Health District warns of Pertussis outbreak
Sunday, 08 July 2012 by Sonya Campbell
The Bell County Public Health District is alerting parents to be on the look out for signs of Pertussis, a highly contagious bacterial disease that can prove fatal among children below the age of 1, according to Lacey Sanders, Disease Surveillance/SNS Coordinator.
Pertussis, also known as whooping cough, causes uncontrollable, violent coughing. The coughing can make it hard to breathe. A deep "whooping" sound is often heard when the patient tries to breathe.
Children, 12 and younger, and adults over age 65, who have compromised immune systems, are more susceptible to the disease, Sanders said.
To date, the majority of local cases have involved children between 6 and 9 years old.
"All were vaccinated," she said.
Although people who are vaccinated can still get the disease, they generally have milder symptoms.
In addition to children, the health district also is seeing cases involving adults, Sanders said.
Overall, the number of confirmed and probable cases is on the rise.
Sanders said although it is common for diseases to see a lull in activity for a few years and then surge for a year, the number of Pertussis cases this year have climbed considerably.
Four years ago, there were 34 confirmed cases of Pertussis in Bell County "for the year," she said.
In comparison, there have been 106 confirmed cases since this past February, Sanders said, noting there have been 16 cases so far in June.

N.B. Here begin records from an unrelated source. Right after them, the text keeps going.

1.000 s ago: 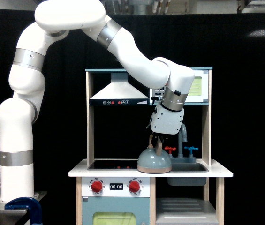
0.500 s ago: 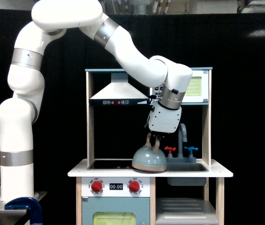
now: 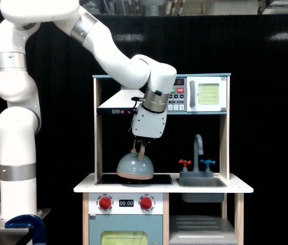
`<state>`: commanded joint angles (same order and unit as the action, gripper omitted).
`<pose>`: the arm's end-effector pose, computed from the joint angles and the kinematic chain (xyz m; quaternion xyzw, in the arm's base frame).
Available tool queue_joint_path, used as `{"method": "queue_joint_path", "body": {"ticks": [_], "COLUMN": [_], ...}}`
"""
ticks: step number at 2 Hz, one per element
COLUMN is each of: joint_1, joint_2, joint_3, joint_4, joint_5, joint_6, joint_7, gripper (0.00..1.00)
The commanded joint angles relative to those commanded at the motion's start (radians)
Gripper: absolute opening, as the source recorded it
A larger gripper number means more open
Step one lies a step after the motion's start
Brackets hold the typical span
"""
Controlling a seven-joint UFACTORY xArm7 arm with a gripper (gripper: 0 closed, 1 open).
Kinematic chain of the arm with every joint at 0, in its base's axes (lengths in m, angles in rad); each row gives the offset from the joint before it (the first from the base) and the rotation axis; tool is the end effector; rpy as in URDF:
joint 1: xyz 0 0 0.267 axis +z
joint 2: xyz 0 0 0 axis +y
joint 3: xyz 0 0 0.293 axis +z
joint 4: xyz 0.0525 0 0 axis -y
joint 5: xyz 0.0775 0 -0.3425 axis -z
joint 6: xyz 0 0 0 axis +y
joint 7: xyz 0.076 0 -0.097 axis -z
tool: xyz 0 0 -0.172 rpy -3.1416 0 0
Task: Place the teapot on the stove
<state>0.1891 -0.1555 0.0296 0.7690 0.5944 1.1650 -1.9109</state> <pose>0.3240 0.1960 0.1700 -0.5894 -0.7593 -0.1122 0.2521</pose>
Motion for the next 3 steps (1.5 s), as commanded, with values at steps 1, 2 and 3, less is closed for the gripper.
{"method": "queue_joint_path", "body": {"ticks": [1, 2, 3], "joint_1": [0.097, 0.137, 0.154], "joint_2": [-0.076, -0.053, -0.046], "joint_3": [0.084, 0.108, 0.112], "joint_4": [-0.091, -0.105, -0.118], "joint_5": [0.080, 0.114, 0.128], "joint_6": [-0.087, -0.146, -0.171], "joint_7": [0.106, 0.122, 0.122], "gripper": [0.00, 0.00, 1.00]}}
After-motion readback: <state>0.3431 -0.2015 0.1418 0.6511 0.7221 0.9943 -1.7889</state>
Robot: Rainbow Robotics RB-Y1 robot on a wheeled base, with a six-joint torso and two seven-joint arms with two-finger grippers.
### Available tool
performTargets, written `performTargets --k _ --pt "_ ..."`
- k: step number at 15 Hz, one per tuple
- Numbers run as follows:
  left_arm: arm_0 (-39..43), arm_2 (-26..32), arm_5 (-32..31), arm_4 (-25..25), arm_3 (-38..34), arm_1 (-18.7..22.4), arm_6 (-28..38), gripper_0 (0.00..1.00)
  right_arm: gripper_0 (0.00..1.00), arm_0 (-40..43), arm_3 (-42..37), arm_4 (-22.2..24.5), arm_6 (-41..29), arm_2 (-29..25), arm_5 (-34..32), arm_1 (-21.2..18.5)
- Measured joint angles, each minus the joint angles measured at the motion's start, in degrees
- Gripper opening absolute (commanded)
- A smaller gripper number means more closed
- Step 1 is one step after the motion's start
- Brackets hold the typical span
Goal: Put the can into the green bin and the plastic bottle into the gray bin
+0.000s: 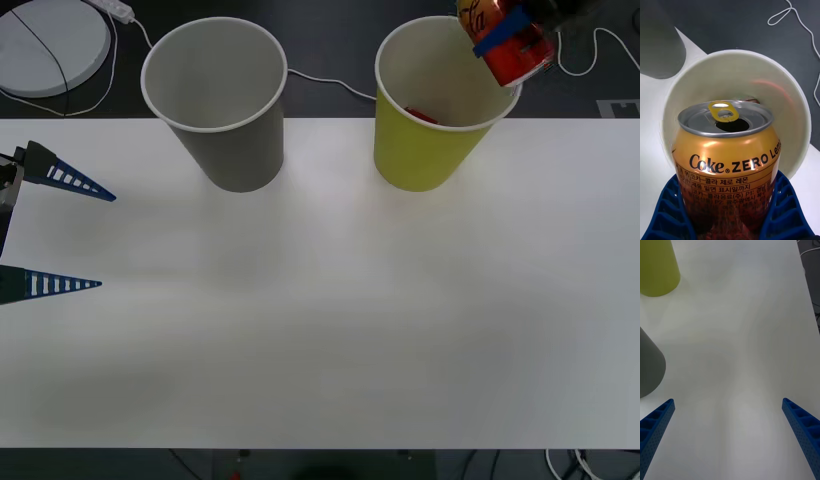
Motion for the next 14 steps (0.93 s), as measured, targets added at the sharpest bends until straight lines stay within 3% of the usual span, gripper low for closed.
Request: performTargets --k 4,9,11,12,13,14 --pt "0.0 0.0 0.0 0.0 0.0 0.0 0.0 1.0 0.0 -2.8 5.31 3.39 0.55 0.3 0.02 4.89" --pt "0.0 0.0 0.0 0.0 0.0 0.0 0.0 1.0 0.02 -4.03 6.8 5.42 0.69 0.32 0.02 6.91" --pt "0.0 0.0 0.0 0.0 0.0 0.0 0.0 1.0 0.62 -4.07 6.8 5.78 2.39 0.32 0.02 7.04" --pt "0.0 0.0 0.0 0.0 0.0 0.0 0.0 1.0 0.83 -4.12 6.8 5.95 3.35 0.32 0.02 7.03" --pt "0.0 0.0 0.0 0.0 0.0 0.0 0.0 1.0 1.0 -4.13 6.8 6.03 3.72 0.32 0.02 7.02" --pt "0.0 0.0 0.0 0.0 0.0 0.0 0.0 1.0 1.0 -4.16 6.8 5.99 3.85 0.3 0.01 6.86"
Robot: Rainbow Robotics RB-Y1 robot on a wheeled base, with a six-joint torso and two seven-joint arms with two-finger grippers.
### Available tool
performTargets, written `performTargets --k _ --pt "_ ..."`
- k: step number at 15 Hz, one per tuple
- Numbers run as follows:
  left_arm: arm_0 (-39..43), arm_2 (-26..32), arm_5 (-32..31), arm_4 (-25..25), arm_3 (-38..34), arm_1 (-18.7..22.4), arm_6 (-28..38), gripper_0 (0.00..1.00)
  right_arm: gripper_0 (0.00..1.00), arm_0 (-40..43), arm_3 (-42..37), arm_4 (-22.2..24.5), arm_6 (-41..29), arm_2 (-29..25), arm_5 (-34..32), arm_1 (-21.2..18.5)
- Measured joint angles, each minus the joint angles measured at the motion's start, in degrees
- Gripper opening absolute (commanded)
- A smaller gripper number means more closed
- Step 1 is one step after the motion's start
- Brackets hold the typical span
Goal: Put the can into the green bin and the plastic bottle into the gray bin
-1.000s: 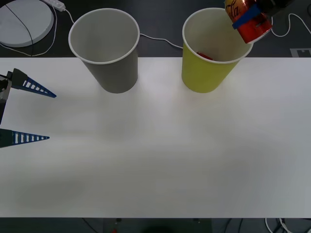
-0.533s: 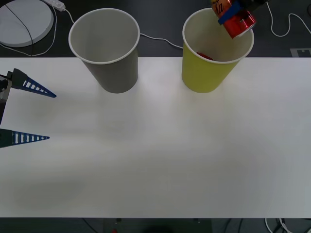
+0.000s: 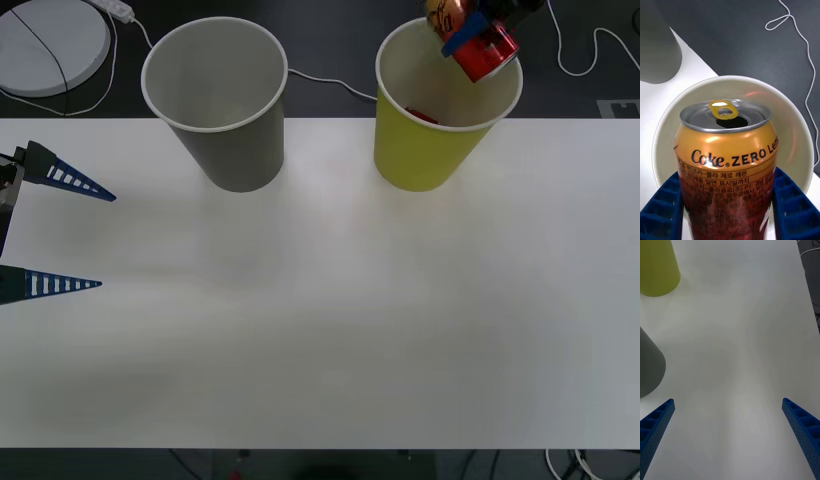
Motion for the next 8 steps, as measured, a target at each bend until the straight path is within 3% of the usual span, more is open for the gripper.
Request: performTargets --k 5,8 --pt "0.0 0.0 0.0 0.0 0.0 0.0 0.0 1.0 1.0 -0.01 -4.2 -1.92 0.55 -0.75 -3.9 -3.89" --pt "0.0 0.0 0.0 0.0 0.0 0.0 0.0 1.0 1.0 1.61 -7.06 -5.54 1.59 -4.66 -7.39 -7.04"
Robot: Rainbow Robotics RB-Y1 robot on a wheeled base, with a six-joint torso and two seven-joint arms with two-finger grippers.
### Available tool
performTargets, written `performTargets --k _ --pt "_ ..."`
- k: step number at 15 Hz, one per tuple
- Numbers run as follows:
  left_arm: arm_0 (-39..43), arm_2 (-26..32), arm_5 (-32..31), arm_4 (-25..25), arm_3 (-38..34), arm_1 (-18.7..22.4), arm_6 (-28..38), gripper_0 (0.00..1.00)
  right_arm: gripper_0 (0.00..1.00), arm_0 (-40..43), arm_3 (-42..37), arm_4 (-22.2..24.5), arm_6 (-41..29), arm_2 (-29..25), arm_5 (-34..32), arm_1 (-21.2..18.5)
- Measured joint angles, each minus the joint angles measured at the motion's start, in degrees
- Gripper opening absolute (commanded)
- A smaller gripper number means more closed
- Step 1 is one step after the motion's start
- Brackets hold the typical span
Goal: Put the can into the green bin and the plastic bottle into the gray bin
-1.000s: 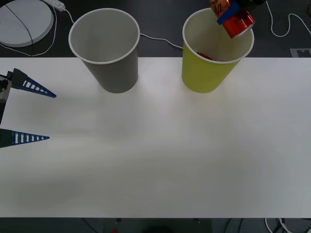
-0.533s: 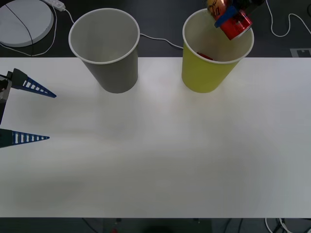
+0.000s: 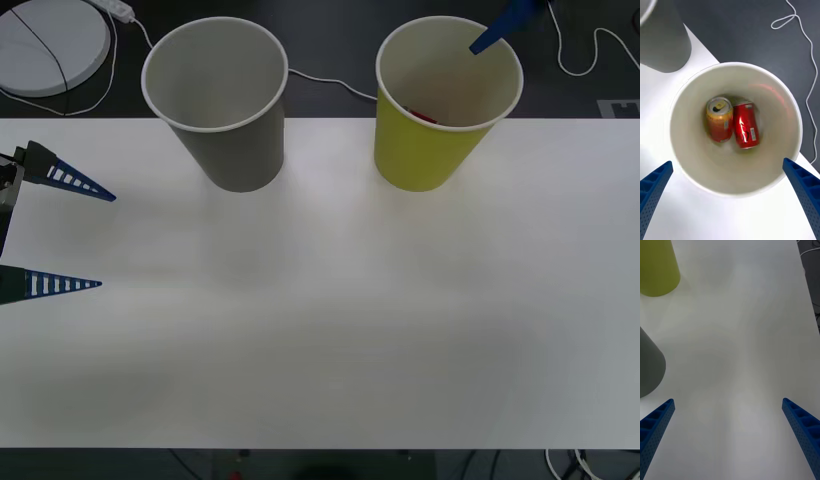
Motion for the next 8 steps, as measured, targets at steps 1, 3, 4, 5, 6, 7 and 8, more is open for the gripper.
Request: performTargets --k 1,3,4,5,6,7,8 --pt "0.0 0.0 0.0 0.0 0.0 0.0 0.0 1.0 1.0 1.05 -1.33 -2.24 0.66 -1.06 -0.55 -1.39" --pt "0.0 0.0 0.0 0.0 0.0 0.0 0.0 1.0 1.0 4.11 -4.6 -6.07 3.36 -3.31 -0.81 -4.08" --pt "0.0 0.0 0.0 0.0 0.0 0.0 0.0 1.0 1.0 6.18 -6.35 -7.52 5.86 -5.61 -0.91 -5.26" --pt "0.0 0.0 0.0 0.0 0.0 0.0 0.0 1.0 1.0 8.3 -7.85 -9.19 8.21 -8.3 -0.93 -6.38" --pt "0.0 0.0 0.0 0.0 0.0 0.0 0.0 1.0 1.0 10.3 -9.14 -11.05 10.28 -10.69 -0.93 -7.3" --pt "0.0 0.0 0.0 0.0 0.0 0.0 0.0 1.0 1.0 12.58 -10.73 -12.92 12.41 -12.94 -0.93 -8.26" --pt "0.0 0.0 0.0 0.0 0.0 0.0 0.0 1.0 1.0 15.86 -13.08 -14.65 14.58 -15.59 -0.93 -9.21"
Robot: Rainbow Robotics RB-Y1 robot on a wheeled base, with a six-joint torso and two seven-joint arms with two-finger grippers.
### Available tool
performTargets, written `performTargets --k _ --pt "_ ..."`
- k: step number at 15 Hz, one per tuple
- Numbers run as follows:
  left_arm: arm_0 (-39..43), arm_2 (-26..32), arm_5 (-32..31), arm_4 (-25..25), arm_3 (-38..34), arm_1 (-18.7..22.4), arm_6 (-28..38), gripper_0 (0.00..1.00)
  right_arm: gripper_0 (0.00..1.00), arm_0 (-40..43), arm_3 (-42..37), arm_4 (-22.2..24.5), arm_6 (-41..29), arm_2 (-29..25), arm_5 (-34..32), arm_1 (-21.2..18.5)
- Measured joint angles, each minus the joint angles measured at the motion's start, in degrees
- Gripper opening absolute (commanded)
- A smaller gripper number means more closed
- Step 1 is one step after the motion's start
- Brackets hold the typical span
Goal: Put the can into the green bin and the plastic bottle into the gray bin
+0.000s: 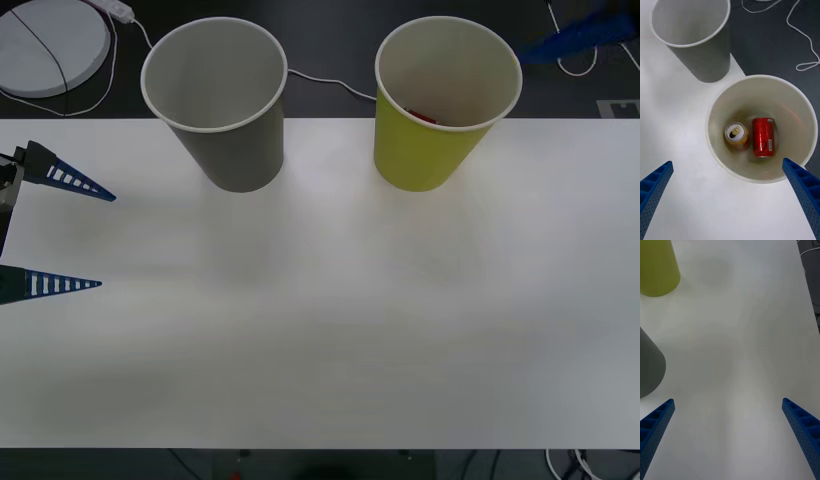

Several cases reportedly involved area schools and daycare facilities.
"We've had some Harker Heights schools involved," Sanders said.
A leading reason for the increase is based on parents' refusing to vaccinate their children, she said.
In addition to have their children vaccinated, the health district recommends adults who live and work around children to get vaccinated, as well.
"Parents should get vaccinated every five years," she said.
Parents who suspect their child may be exhibiting symptoms of Pertussis – such as a lingering cough – are encouraged to contact their physician and tell the doctor that exposure to Pertussis may have occurred. Report possible Pertussis infections to the childcare director, school nurse or the health department.
Babies under 1 year of age are most likely to have severe illness. When possible, babies should be kept away from people with a cough. Any baby with a coughing illness should be seen by their doctor as soon as possible.
It also is recommended that families with children less than 7 years of age who have not been completely vaccinated for Pertussis (with DTP or DTaP) – particularly babies younger than age 1 – talk to their child's doctor about the benefits of vaccination.
Also, parents whose children have not been vaccinated with Tdap are encouraged to talk with their doctor about the benefits of that vaccine.
• About Pertussis
According to information on the health district's website, Pertussis symptoms appear five to 21 days after infection. Usually only close contacts of students with Pertussis become infected.
Pertussis begins with cold-like symptoms (sneezing and a runny nose) and a cough that gradually becomes worse. After one to two weeks, the cough usually occurs in strong "coughing fits." In young children, this is often followed by a whooping noise as they try to catch their breath.
After coughing, a person may have difficulty catching their breath, vomit or become blue in the face from lack of air. Between coughing spells, the person may appear well.